Your answer should be the line containing "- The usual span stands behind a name" and each line after it through the end of the data below, repeated exactly.

------ PROVIDED DATA

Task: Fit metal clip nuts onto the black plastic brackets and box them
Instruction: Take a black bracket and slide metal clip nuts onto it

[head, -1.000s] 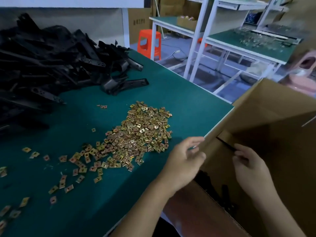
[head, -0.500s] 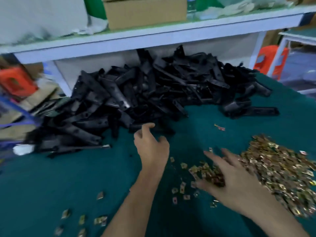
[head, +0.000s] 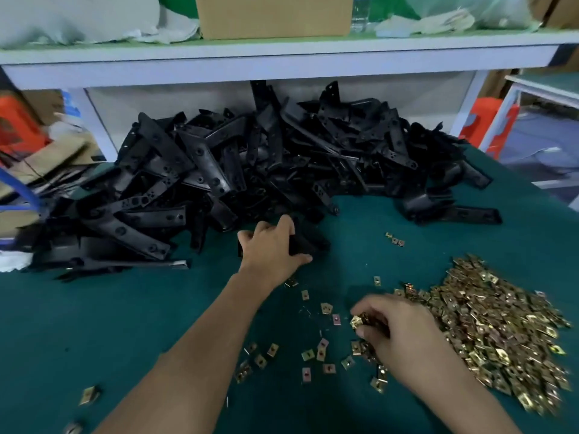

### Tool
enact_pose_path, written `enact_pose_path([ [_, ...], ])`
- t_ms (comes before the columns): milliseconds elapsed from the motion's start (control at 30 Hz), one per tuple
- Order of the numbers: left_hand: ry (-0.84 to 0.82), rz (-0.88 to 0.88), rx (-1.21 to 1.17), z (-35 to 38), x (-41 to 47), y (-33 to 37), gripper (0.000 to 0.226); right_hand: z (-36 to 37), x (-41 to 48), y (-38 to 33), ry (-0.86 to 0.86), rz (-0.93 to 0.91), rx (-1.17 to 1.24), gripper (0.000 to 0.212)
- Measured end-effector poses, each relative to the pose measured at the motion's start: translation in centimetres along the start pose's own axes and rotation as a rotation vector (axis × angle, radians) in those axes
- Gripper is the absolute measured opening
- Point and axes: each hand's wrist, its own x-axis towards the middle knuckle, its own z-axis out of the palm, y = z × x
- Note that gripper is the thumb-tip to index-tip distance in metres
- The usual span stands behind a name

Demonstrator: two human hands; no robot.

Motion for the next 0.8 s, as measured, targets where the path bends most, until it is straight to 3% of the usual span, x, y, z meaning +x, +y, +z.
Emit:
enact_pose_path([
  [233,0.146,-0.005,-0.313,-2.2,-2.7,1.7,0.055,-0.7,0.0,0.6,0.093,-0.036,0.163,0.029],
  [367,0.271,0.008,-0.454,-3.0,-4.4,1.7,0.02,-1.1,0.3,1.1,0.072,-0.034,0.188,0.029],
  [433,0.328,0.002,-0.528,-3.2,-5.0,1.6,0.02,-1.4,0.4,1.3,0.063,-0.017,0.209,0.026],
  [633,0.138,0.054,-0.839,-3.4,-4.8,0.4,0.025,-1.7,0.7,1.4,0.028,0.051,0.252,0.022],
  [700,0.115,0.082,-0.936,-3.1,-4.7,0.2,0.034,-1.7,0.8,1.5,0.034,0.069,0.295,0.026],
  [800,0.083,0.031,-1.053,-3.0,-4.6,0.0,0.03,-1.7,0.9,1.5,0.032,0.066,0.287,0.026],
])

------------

• _SOLUTION FOR THIS EXERCISE_
- The usual span stands behind a name

Demonstrator: two human hands; no robot.

Motion for the next 0.8 s, as measured, targets where the path bends most, until it is straight to 3% of the usual span, x, y, z meaning +x, +y, +z.
Emit:
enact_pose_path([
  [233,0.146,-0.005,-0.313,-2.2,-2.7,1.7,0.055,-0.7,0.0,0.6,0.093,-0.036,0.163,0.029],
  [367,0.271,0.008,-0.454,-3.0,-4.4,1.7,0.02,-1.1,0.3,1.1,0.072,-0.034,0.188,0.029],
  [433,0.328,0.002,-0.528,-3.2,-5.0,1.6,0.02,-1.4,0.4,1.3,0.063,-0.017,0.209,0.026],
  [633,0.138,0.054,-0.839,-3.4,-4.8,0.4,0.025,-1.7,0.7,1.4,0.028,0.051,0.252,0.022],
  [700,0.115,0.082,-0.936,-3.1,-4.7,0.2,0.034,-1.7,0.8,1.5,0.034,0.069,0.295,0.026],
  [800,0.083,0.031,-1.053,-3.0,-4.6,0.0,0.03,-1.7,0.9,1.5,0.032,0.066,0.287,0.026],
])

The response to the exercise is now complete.